Figure 1. DINO: self-distillation with no labels, vision transformers, and datasets in this study.

Figure 1.

A) Illustration of the workflow for collecting images of experimental conditions and then analyzing cellular phenotypes with the DINO algorithm, which trains two neural networks: a teacher and a student network. DINO is trained on images only with a self-supervised objective that aims to match the features produced by the teacher (which observes random global views of an example image) with the features produced by the student (which observes random global and local views of the same example image) (Methods).
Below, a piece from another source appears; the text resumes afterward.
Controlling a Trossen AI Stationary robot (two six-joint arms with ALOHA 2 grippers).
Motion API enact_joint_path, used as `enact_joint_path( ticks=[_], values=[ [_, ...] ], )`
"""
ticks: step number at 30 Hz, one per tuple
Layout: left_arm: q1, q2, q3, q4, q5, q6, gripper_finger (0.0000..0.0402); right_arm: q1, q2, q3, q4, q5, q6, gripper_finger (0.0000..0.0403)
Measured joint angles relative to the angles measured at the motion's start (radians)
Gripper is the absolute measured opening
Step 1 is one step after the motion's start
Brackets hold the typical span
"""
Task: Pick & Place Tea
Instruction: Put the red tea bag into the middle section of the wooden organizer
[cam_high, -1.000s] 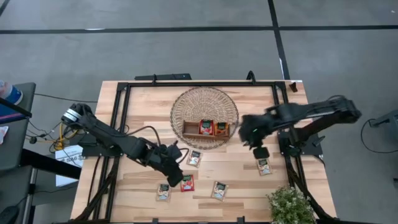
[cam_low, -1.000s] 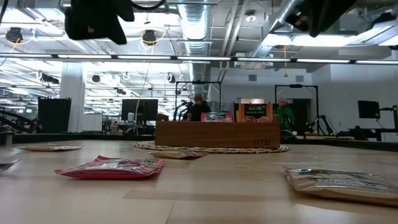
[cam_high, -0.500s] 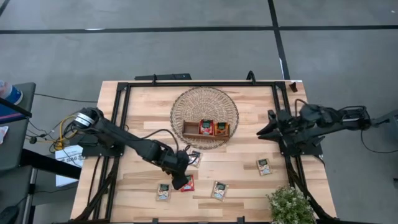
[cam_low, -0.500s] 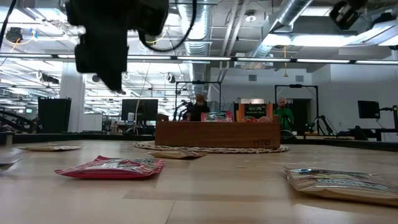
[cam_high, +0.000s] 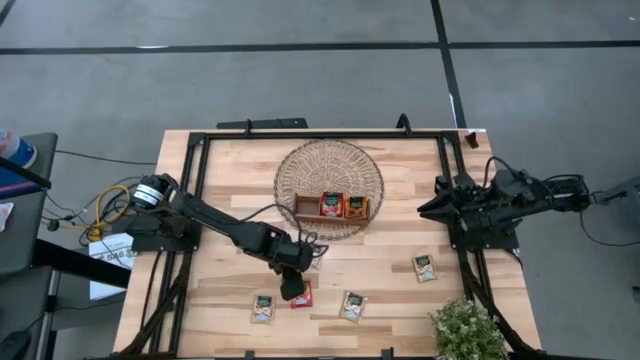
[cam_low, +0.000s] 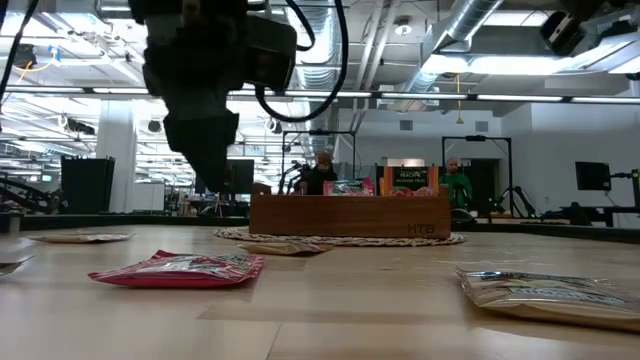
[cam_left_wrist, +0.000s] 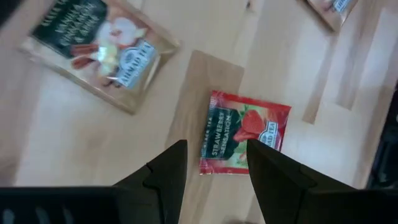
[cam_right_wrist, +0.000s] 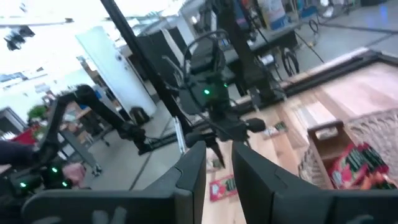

B) Illustration of the processing pipeline using vision transformer networks trained with DINO. The image of a cell is first tokenized as a sequence of local patches, which the transformer processes using self-attention layers (Methods). The vision transformer network produces single-cell morphology feature embeddings, which are used for downstream analysis using other machine learning models or statistical tests. C) Example images of the datasets used in this study: the Allen Institute WTC-11 hiPSC dataset, the Human Protein Atlas, and a collection of Cell Painting datasets. D) Biological data analysis and downstream tasks enabled by DINO features in the datasets mentioned in C.